# ACTIVITY
Leaving every picture out, repeat all of the entries below exactly.
• • •
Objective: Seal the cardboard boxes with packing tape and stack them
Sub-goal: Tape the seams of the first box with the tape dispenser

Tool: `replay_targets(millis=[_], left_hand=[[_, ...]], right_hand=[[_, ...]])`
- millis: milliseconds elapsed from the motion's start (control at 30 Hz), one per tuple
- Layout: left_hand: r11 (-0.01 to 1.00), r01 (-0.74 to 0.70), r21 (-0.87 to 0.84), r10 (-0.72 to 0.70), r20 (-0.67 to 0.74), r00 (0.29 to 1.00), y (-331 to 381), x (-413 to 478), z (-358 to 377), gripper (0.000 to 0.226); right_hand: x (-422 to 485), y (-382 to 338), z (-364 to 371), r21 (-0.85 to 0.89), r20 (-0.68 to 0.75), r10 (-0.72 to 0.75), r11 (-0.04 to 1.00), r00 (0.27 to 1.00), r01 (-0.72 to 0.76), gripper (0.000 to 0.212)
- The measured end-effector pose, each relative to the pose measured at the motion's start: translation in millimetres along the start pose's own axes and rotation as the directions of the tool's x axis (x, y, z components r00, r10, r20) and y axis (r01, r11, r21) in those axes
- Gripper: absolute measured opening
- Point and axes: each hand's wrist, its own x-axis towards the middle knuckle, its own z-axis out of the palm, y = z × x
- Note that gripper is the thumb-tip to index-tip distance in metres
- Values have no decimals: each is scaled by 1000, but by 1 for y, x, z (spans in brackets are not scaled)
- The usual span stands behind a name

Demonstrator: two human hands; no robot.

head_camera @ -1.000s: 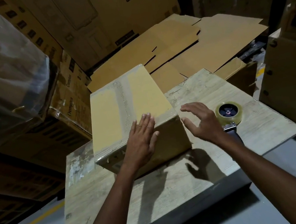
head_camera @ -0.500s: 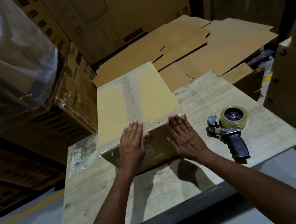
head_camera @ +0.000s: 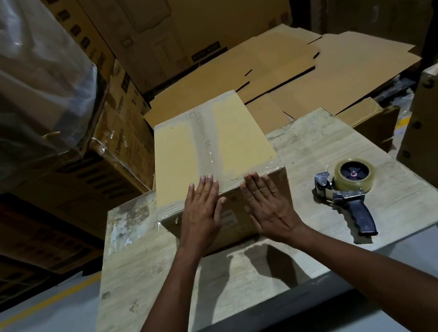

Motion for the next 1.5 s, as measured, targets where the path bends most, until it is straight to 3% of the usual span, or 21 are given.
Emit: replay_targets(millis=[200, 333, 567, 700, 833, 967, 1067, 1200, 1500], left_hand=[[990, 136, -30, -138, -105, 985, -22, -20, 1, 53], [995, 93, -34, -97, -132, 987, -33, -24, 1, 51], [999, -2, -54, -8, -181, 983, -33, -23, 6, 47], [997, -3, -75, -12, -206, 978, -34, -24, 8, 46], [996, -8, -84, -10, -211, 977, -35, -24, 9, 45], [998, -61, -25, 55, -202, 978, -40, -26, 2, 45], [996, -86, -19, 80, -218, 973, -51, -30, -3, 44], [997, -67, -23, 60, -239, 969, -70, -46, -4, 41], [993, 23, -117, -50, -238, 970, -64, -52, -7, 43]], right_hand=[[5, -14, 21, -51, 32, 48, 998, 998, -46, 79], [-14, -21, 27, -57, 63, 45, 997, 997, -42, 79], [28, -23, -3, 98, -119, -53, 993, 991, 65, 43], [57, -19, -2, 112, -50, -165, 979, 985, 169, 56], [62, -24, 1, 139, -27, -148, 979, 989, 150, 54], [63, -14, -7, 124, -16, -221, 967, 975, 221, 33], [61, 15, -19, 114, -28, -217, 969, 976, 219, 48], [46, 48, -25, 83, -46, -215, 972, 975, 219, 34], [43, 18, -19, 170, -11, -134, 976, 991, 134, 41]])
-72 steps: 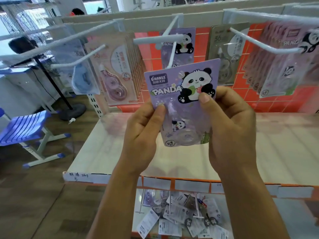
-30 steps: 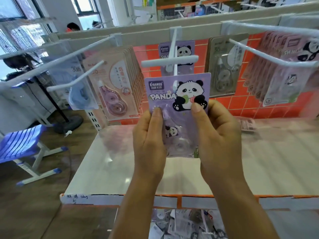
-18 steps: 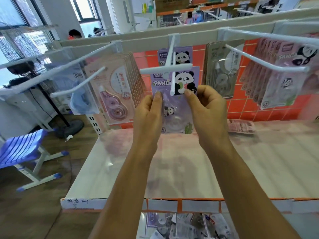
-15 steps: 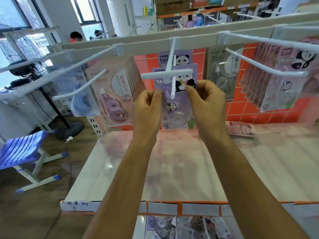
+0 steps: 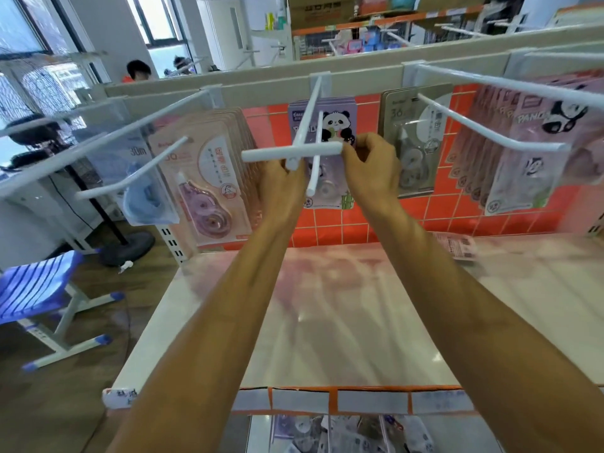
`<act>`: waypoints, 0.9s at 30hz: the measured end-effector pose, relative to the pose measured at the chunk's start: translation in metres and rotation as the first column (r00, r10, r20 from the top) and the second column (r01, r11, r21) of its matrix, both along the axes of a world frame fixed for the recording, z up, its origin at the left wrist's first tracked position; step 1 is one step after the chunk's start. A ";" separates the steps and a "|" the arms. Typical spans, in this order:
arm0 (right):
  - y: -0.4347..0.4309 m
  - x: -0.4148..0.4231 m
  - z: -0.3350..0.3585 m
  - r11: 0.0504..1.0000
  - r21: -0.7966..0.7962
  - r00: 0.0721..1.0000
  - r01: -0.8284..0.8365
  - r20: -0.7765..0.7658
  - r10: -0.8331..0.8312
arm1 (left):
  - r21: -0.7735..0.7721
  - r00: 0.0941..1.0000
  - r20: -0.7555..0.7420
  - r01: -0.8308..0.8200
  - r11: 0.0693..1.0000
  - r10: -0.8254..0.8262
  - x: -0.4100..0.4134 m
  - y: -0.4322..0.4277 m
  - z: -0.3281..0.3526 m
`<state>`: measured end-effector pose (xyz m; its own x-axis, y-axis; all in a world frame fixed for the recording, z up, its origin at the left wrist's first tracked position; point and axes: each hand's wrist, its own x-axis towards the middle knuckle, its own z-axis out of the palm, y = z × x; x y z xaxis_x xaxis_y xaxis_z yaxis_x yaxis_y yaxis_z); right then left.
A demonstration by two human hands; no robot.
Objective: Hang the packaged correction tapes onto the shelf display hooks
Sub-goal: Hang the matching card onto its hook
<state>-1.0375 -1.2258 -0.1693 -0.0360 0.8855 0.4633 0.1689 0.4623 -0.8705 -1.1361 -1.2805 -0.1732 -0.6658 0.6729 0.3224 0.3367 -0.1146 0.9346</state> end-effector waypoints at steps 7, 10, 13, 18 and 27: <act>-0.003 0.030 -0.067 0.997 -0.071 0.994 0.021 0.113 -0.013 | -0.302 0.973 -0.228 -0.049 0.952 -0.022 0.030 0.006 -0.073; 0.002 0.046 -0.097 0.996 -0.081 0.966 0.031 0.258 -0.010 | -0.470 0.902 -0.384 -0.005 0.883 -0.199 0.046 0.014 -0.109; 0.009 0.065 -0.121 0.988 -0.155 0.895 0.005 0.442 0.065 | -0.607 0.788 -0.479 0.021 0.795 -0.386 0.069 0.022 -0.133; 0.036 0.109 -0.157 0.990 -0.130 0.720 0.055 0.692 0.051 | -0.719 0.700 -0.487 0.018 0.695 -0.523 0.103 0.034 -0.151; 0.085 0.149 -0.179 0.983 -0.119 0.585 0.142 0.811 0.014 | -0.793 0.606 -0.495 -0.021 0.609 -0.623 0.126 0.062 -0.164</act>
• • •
# REPLY TO THE EXERCISE
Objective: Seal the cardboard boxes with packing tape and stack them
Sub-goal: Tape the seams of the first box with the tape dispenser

Tool: `replay_targets(millis=[_], left_hand=[[_, ...]], right_hand=[[_, ...]])`
- millis: milliseconds elapsed from the motion's start (control at 30 Hz), one per tuple
- Layout: left_hand: r11 (-0.01 to 1.00), r01 (-0.74 to 0.70), r21 (-0.87 to 0.84), r10 (-0.72 to 0.70), r20 (-0.67 to 0.74), r00 (0.29 to 1.00), y (-331 to 381), x (-413 to 478), z (-358 to 377), gripper (0.000 to 0.226); right_hand: x (-422 to 485), y (-382 to 338), z (-364 to 371), r21 (-0.85 to 0.89), r20 (-0.68 to 0.75), r10 (-0.72 to 0.75), r11 (-0.04 to 1.00), r00 (0.27 to 1.00), r01 (-0.72 to 0.76), gripper (0.000 to 0.212)
- The measured end-effector pose, each relative to the pose measured at the motion's start: translation in millimetres along the start pose's own axes and rotation as the directions of the tool's x axis (x, y, z components r00, r10, r20) and y axis (r01, r11, r21) in those axes
- Gripper: absolute measured opening
- Point and axes: each hand's wrist, its own x-axis towards the middle knuckle, its own z-axis out of the palm, y = z × x
- Note that gripper is the thumb-tip to index-tip distance in metres
- Values have no decimals: each is scaled by 1000, but by 1 for y, x, z (spans in brackets are not scaled)
- The usual span stands behind a name

Demonstrator: two human hands; no robot.

head_camera @ -1.000s: 
head_camera @ -0.500s: 
head_camera @ +0.000s: 

Motion for the next 1.5 s, as measured, targets where the path bends most, until it is straight to 3% of the usual span, or 21 are given.
Emit: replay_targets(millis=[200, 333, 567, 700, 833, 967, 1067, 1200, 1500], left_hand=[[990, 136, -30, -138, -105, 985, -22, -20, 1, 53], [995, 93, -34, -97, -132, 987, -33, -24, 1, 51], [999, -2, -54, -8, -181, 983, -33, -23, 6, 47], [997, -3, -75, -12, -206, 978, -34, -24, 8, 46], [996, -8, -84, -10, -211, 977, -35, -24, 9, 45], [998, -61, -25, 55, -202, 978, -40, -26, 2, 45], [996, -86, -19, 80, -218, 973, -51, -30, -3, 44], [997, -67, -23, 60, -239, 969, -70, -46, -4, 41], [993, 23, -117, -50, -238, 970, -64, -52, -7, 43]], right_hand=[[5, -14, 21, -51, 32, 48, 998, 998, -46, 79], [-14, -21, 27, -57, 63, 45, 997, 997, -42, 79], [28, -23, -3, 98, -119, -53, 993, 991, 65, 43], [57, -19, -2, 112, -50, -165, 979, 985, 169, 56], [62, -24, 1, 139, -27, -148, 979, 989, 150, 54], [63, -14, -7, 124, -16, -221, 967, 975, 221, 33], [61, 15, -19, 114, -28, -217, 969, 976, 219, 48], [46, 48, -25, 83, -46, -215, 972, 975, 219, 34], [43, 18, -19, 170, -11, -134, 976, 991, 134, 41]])
-72 steps: 
-30 steps: 
-18 steps: 
-15 steps: 
+0 steps: 
`<act>`: waypoints, 0.9s at 30hz: the measured end-effector pose, relative to the pose measured at the chunk's start: translation in metres and rotation as the first column (r00, r10, r20 from the top) and the second column (r01, r11, r21) of its matrix, both along the axes of a world frame fixed for the recording, z up, its origin at the left wrist's first tracked position; step 1 is one step after the chunk's start. A ";" separates the steps and a "|" the arms. Typical spans, in this order:
arm0 (right):
  - y: -0.4347..0.4309 m
  - x: -0.4148..0.4231 m
  - z: -0.3350..0.3585 m
  - r11: 0.0504..1.0000
  - r21: -0.7966..0.7962
  - r00: 0.0721..1.0000
  - r01: -0.8284..0.8365
  - r20: -0.7765..0.7658
  - r10: -0.8331..0.8312
arm1 (left):
  - r21: -0.7735..0.7721
  - r00: 0.0941..1.0000
  - r20: -0.7555..0.7420
  - r01: -0.8308..0.8200
  - r11: 0.0693..1.0000
  - r10: -0.8254..0.8262
  - x: -0.4100..0.4134 m
  - y: -0.4322..0.4277 m
  - z: -0.3281..0.3526 m
`<state>`: measured end-effector pose (xyz m; its own x-axis, y-axis; all in a world frame fixed for the recording, z up, its origin at the left wrist's first tracked position; point and axes: each hand's wrist, its own x-axis towards the middle knuckle, its own z-axis out of the palm, y = z × x; x y z xaxis_x xaxis_y xaxis_z yaxis_x yaxis_y yaxis_z); right then left.
A demonstration by two human hands; no robot.
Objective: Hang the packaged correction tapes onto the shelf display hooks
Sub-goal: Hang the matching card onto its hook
<state>-1.0375 -1.2258 -0.1693 -0.0360 0.8855 0.4633 0.1689 0.4623 -0.8705 -1.1361 -1.2805 -0.1732 -0.6658 0.6729 0.3224 0.3367 -0.1146 0.9346</state> end-effector waypoints at steps 7, 10, 13, 18 and 27: <act>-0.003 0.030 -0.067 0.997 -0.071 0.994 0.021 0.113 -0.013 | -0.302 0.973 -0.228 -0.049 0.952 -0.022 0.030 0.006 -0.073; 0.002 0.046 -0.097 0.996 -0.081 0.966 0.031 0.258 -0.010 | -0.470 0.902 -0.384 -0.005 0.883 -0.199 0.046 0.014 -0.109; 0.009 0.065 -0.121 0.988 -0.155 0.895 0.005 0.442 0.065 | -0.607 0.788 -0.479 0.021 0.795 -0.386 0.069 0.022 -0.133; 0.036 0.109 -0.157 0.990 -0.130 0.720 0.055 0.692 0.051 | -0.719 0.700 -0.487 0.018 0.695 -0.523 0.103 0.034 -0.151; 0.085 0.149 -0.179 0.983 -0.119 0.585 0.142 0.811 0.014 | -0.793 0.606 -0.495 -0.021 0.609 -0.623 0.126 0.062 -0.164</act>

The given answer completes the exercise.